One other implication of respect for autonomy bears mention. If he chooses to prescribe NE to Mr. Conway, Dr. Warren must adequately inform him about the risks associated with the use of the medication so that Mr. Conway’s decision can be truly autonomous. The information disclosed must include that paucity of data concerning NE efficacy and its short- and long-term effects on patients who do not need it for medical reasons.
Finally, Dr. Warren should consider the fact that NE medications are not likely to be covered by third-party payors. Consequently, patients have to pay for them out-of-pocket. Can Mr. Conway afford them? This will have the effect of limiting use of these medications to people who can afford them—probably a small segment of the population. Our society tolerates inequality of distribution related to inability to pay (for example, in cosmetic surgery or concierge medical practice), but Dr. Warren may not hold that belief.

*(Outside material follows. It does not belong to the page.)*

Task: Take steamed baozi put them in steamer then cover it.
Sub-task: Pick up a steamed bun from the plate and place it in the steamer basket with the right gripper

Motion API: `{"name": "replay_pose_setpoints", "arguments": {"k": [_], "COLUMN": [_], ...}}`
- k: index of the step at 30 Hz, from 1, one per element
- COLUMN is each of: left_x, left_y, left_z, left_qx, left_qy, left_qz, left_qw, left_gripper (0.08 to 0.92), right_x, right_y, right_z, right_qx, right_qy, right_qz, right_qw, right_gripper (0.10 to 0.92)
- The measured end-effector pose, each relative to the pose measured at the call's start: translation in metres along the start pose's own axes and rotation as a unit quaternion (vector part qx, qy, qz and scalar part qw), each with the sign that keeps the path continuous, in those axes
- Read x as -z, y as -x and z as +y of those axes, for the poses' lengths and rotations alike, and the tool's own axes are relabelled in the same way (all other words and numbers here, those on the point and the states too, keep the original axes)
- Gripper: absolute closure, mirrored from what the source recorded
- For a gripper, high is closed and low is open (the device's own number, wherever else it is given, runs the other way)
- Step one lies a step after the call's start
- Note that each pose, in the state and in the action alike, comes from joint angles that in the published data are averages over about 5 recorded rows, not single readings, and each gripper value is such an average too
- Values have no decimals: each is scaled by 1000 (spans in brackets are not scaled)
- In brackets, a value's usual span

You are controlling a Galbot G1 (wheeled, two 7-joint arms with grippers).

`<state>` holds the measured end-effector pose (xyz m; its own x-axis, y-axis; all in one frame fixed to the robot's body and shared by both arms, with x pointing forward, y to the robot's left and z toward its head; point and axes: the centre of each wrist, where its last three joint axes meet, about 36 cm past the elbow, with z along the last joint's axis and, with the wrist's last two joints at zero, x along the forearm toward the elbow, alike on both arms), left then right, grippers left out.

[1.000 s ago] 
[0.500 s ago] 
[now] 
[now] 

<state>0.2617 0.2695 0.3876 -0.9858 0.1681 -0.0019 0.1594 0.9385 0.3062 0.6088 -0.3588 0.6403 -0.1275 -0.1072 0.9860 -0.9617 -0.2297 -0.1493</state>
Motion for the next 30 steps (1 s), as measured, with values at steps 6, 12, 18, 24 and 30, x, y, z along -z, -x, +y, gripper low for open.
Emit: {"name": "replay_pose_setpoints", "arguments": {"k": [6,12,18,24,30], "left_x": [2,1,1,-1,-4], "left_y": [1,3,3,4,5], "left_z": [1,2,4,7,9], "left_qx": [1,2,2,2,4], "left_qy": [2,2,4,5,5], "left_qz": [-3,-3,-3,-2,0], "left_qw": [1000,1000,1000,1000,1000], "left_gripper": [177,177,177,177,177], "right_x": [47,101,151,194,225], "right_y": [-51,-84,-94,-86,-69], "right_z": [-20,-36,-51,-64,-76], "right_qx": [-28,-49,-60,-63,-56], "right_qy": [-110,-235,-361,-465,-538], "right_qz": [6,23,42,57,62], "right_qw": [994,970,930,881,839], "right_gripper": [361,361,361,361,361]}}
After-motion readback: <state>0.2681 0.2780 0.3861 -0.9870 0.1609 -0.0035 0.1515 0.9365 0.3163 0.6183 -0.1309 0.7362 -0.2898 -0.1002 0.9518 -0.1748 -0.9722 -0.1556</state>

Decisions about prescribing NE take place within the patient-physician relationship, one in which physicians have professional and ethical obligations, even if the patient’s sole purpose is to acquire neuroenhancement drugs. Physicians are not ethically obligated to prescribe NE to patients who request it and may ethically refuse to do so. On the other hand, according to the recent American Academy of Neurology guidelines, prescribing NE is ethically permissible, provided that the physician adheres to bioethical principles of respect for autonomy, beneficence, nonmaleficence, and distributive justice and that practice standards derive from those principles.
Larriviere D, Williams MA, Rizzo M, Bonnie RJ; AAN Ethics, Law and Humanities Committee. Responding to requests from adult patients for neuroenhancements: guidance of the Ethics, Law and Humanities Committee. Neurology. 2009;73(17):1406-1412.